U. Proske, S. C. Gandevia. Kinesthetic Senses. Compr Physiol 8: 2018, 1157-1183.

Didactic Synopsis

Major Teaching Points:

  1. The two major kinesthetic senses are the sense of position of our body and the sense of movement.
  2. They can be measured in two ways:
    • Measure the size of an illusion of position and movement of our limbs by vibrating a muscle.
    • Measure changes in perceived position after contracting a muscle and stretching or shortening it.
  3. To measure the illusion, a blindfolded subject aligns one forearm with the other to indicate its location. Alternatively, the subject points to the position of one arm hidden from view.
  4. The kinesthetic senses combine with vision and touch to give us a sense of body ownership. This is linked to a sense of agency, “I am moving my arm.”
  5. Sensory and motor areas of the brain receive kinesthetic signals to tell us where our body parts are and where they are located in relation to our surroundings.

Didactic Legends

The figures—in a freely downloadable PowerPoint format—can be found on the Images tab along with the formal legends published in the article. The following legends to the same figures are written to be useful for teaching.

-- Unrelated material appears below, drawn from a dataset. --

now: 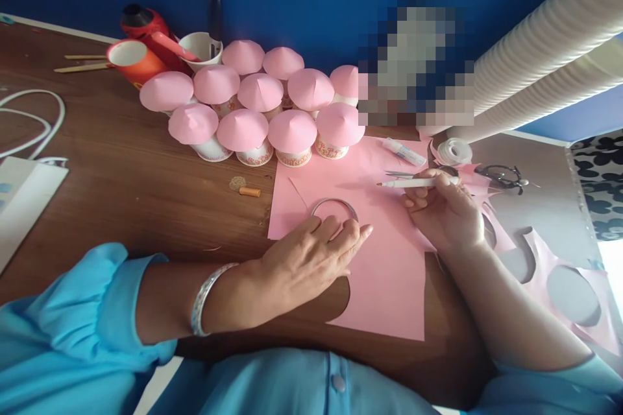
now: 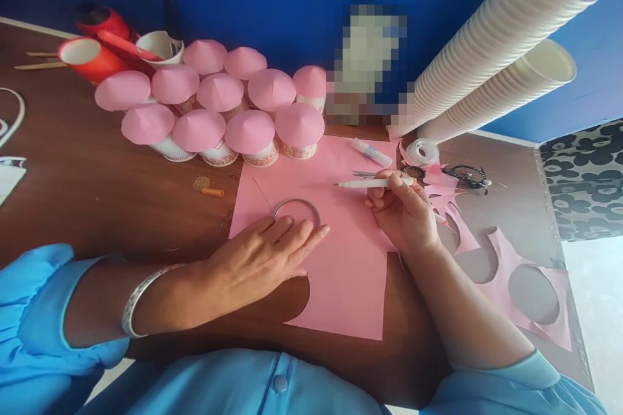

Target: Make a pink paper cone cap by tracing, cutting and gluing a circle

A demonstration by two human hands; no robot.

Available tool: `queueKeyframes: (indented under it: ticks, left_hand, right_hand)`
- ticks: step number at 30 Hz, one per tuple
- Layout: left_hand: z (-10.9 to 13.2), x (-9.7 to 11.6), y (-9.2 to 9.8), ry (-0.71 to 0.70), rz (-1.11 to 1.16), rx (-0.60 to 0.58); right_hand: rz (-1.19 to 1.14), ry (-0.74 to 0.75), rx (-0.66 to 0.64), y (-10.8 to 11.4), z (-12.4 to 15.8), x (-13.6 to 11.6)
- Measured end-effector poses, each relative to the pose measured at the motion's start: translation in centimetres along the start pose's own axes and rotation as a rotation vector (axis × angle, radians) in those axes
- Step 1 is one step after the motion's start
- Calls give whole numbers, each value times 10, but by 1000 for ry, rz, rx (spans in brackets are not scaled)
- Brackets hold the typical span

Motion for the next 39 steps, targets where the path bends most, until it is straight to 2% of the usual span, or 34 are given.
queueKeyframes:
  ticks: [8, 13, 21, 25, 29, 34, 39]
  left_hand:
    - [10, -1, -26, -73, 125, 33]
    - [13, -10, -24, -93, 110, 12]
    - [11, -12, -22, -120, 153, 20]
    - [8, -11, -26, -130, 230, -31]
    - [5, -7, -36, -117, 312, -51]
    - [5, -4, -41, -113, 317, -49]
    - [8, -3, -43, -93, 332, 0]
  right_hand:
    - [22, -4, 2, -2, 1, -1]
    - [54, -14, 28, -1, 0, -1]
    - [127, 10, 12, -6, 5, -5]
    - [260, 83, -77, -28, 6, -20]
    - [373, 135, -157, -62, -10, -27]
    - [531, 100, -307, -99, -36, -9]
    - [685, 74, -458, -122, -43, 4]
Point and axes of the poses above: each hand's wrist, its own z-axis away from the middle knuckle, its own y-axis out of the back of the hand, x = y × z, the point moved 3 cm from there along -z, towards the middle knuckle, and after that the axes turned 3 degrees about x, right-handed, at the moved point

Figure 1 Muscle thixotropy. Teaching points: (A) The diagram shows a series of repeating units called sarcomeres. A string of sarcomeres is called a myofibril and each skeletal muscle fiber in our body is composed of bundles of myofibrils. The sarcomere is composed of thick longitudinal filaments of a protein, myosin (shown in blue), which attaches to the adjacent thin filaments of the protein actin (shown in black) by means of cross-bridges with grape-like heads. During a muscle contraction, all of these heads attach to the actin and rotate, in the process pulling the two halves of a sarcomere towards one another and generating force. At the end of a contraction, as the muscle relaxes, the myosin heads detach from the actin. Subsequently a few, randomly scattered, heads reattach (shown in red), but they do not go through the usual rotation process to generate force. They remain attached for as long as the muscle is left undisturbed. They give the muscle a resting stiffness whose value depends on whether the muscle has been previously moved or not. Such history-dependent behavior is called thixotropy. (B) These are records of the length (blue) and tension (red) changes in a passive muscle showing thixotropic behavior during stretch and shortening movements. During muscle lengthening (upward moving blue ramp on the left), passive tension rises steeply, as the attached cross-bridges (red in A) are stressed by the stretch. A point is reached at peak tension where stress is sufficient to lead to detachment of the cross-bridges from actin and tension begins to fall. When a shortening is applied to the muscle (downward blue ramp on the right), the presence of attached cross-bridges (red in A), exert a splinting effect, preventing the muscle from fully shortening and it falls slack. This pushing effect by the attached cross-bridges leads to the precipitous fall in tension.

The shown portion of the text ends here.